## Task statement
Copy each line below containing "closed".
Data shown below:
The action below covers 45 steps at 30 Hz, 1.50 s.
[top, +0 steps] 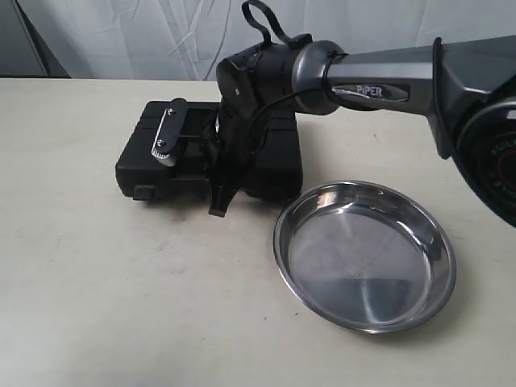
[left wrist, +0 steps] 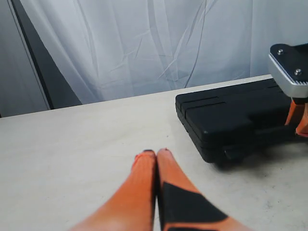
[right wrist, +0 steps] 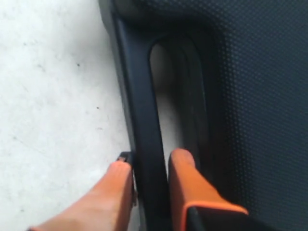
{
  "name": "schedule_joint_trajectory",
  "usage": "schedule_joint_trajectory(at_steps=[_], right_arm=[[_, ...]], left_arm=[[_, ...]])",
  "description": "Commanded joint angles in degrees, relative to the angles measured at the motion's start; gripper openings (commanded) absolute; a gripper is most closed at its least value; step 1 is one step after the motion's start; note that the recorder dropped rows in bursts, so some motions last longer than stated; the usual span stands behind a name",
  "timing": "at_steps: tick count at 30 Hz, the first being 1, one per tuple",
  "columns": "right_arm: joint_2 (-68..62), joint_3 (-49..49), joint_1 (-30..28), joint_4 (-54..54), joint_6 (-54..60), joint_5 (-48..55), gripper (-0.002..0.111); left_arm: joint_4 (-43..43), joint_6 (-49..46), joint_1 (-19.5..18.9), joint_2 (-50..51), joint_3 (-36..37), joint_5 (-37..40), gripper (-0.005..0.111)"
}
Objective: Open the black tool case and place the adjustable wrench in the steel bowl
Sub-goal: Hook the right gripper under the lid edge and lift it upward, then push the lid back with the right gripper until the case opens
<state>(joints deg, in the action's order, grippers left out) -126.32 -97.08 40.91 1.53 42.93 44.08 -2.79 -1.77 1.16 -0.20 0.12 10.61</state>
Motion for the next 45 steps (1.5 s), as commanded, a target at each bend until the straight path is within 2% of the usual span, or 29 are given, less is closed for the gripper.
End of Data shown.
## Response to this exercise
  "description": "Commanded joint angles in degrees, relative to the angles measured at the motion's start; gripper openings (commanded) absolute; a gripper is most closed at its least value; step 1 is one step after the motion's start; note that the recorder dropped rows in bursts, so some motions last longer than stated; the usual span stands behind a name",
Motion for the next 45 steps (1.5 s), as commanded, a target at each bend until the straight path is within 2% of the usual span, or 29 are given, less is closed for the gripper.

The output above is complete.